> DATA PROVIDED
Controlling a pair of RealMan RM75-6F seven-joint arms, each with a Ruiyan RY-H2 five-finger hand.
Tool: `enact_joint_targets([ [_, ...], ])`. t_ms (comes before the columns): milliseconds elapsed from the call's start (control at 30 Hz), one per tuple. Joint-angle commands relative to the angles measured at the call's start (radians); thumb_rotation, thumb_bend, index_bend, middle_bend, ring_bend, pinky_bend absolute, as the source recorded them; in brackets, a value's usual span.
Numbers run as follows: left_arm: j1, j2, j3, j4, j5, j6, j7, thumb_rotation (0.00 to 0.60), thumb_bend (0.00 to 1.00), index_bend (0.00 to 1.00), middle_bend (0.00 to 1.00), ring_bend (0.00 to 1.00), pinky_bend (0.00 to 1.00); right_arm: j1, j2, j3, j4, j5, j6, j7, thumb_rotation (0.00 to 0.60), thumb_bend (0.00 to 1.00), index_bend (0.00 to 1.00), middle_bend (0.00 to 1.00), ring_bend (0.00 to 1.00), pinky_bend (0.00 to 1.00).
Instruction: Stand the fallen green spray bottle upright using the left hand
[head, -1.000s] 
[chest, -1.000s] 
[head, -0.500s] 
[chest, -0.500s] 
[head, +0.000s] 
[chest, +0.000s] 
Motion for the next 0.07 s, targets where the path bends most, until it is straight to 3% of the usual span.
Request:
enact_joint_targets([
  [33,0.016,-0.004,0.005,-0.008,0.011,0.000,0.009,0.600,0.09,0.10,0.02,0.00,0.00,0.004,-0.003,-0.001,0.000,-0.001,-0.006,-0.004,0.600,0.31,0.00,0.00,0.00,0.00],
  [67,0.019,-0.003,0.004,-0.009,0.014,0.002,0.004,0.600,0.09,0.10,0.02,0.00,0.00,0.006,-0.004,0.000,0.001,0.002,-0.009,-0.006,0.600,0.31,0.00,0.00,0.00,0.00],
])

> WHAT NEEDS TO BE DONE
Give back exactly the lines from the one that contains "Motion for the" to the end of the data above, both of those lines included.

> REPLY
Motion for the next 0.07 s, targets where the path bends most, until it is straight to 3% of the usual span.
Request:
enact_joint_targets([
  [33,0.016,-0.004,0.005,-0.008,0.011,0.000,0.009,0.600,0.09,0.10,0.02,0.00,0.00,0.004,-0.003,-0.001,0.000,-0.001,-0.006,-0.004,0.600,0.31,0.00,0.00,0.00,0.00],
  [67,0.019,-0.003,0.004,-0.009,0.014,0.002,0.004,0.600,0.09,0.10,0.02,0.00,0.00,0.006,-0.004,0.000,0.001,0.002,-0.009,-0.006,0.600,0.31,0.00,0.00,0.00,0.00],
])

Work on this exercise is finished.